Laitinen, K, Isolauri, E
European journal of gastroenterology & hepatology. 2005;(12):1305-11
Abstract
The dietary approach to allergic disease in infancy is evolving from passive allergen avoidance to active stimulation of the immature immune system, the aim of which is to support the establishment of tolerance. This may include probiotics providing maturational signals for the gut-associated lymphoid tissue and by balancing the generation of pro and anti-inflammatory cytokines in addition to their capacity to reduce the dietary antigen load by degrading and modifying macromolecules. Probiotics have also been shown to reverse the increased intestinal permeability characteristic of children with food allergy and to enhance specific IgA responses frequently defective in children with food allergy. The promotion of gut barrier functions by probiotics also includes the normalization of the gut microecology, alterations in which have been demonstrated in allergic individuals.

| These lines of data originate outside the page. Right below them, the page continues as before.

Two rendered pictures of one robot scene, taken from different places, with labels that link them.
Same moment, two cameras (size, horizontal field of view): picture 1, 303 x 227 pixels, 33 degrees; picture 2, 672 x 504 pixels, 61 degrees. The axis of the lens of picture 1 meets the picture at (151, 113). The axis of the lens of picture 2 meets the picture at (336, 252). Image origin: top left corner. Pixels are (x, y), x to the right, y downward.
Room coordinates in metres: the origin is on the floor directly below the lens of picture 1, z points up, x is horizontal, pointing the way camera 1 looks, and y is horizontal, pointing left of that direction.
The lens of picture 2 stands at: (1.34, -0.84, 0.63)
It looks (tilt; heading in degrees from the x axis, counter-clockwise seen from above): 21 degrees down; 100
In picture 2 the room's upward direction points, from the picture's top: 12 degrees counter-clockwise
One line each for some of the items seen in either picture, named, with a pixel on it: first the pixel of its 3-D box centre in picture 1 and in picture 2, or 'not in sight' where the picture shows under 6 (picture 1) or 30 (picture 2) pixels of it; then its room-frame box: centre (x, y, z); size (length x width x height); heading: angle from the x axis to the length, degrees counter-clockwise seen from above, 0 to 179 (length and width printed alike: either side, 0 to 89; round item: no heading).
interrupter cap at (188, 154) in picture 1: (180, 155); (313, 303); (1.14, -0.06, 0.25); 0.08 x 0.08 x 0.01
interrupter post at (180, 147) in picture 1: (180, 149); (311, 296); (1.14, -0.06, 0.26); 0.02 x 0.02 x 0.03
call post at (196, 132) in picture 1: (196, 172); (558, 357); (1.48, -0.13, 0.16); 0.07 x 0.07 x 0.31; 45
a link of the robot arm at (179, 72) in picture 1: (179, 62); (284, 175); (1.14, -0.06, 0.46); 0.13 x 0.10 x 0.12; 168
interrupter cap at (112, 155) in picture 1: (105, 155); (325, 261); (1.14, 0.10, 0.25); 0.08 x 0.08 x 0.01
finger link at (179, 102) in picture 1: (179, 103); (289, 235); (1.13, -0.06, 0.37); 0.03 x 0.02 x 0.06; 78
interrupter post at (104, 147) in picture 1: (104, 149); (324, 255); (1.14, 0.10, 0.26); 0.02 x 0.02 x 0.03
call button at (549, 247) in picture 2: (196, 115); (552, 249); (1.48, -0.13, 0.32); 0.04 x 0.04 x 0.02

Dietary lipids, especially long-chain polyunsaturated fatty acids, regulate immune function and may modify the adherence of microbes in the mucosa thereby contributing to host-microbe interactions. The properties of specific dietary compounds in optimal combinations and the joint effects of nutrients can be exploited in the development of specific prophylactic and therapeutic interventions. To meet these targets, rigorous scientific effort is required to elucidate how the food matrix and the dietary content impacts on the complex cascade of interrelated immunological mechanisms in food allergy.